The international legislative landscape is moving fast. Australia implemented a hard ban on social media for under-16s in December 2025, covering TikTok, Instagram, YouTube and other major platforms. Indonesia has announced a similar ban for under-16s. Denmark is legislating a ban for under-15s after securing cross-party support in parliament in November 2025. France passed legislation banning social media for under-15s, backed publicly by President Emmanuel Macron. In Nigeria, the Ministry of Communications, Innovation and Digital Economy launched a public consultation in March 2026, seeking input from parents, educators, young people and digital experts on an evidence-based age restriction framework. The ministry has been explicit that it is designing a policy that protects children from online risks while preserving the educational and social benefits of digital access.
The Ipsos and Pew Research Center surveys Ready cited show widespread parental anxiety across income levels about online safety, harmful content exposure and excessive screen time. Research by Jonathan Haidt, author of The Anxious Generation, found that nearly half of Gen Z respondents wished certain social media platforms did not exist. These are not fringe positions. They represent the revealed preferences of the generation that grew up on these platforms.
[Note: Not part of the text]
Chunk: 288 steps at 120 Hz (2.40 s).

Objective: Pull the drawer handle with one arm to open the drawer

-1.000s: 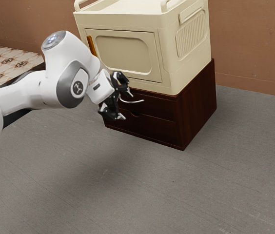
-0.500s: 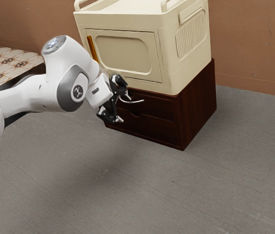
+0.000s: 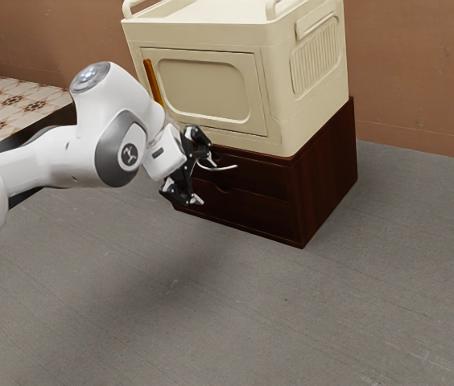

For Africa, the urgency is structural rather than symbolic. The continent’s population is the youngest in the world, with a median age below 20 in most sub-Saharan countries. Smartphone penetration is rising rapidly, with mobile-first social media access reaching tens of millions of young Africans who have no meaningful alternative digital environment. The mental health infrastructure to absorb the consequences of widespread adolescent social media harm is thin in most African health systems. Nigeria alone has approximately 220 million people, a majority under 30, and a social media penetration rate that has grown dramatically in the last five years. The policy question Ready is posing to Western governments applies directly and more urgently to African regulators who are still designing their digital governance frameworks from scratch.
Bigger Picture: The social media age restriction debate is no longer a fringe position. It is now the stated policy direction of multiple governments on four continents and the explicit recommendation of a sitting CEO of one of the world’s major platforms. The industry argument that self-regulation is sufficient has been defeated in courtrooms repeatedly. The question for African governments, including Nigeria which is currently in consultation, is not whether to engage with this issue but at what age to draw the line and how to enforce it. Africa’s youth demographic is its greatest economic asset. Protecting that demographic from the documented harms of algorithmically optimised social media during the most formative years of cognitive and emotional development is not a restriction on freedom. It is an investment in the continent’s future workforce.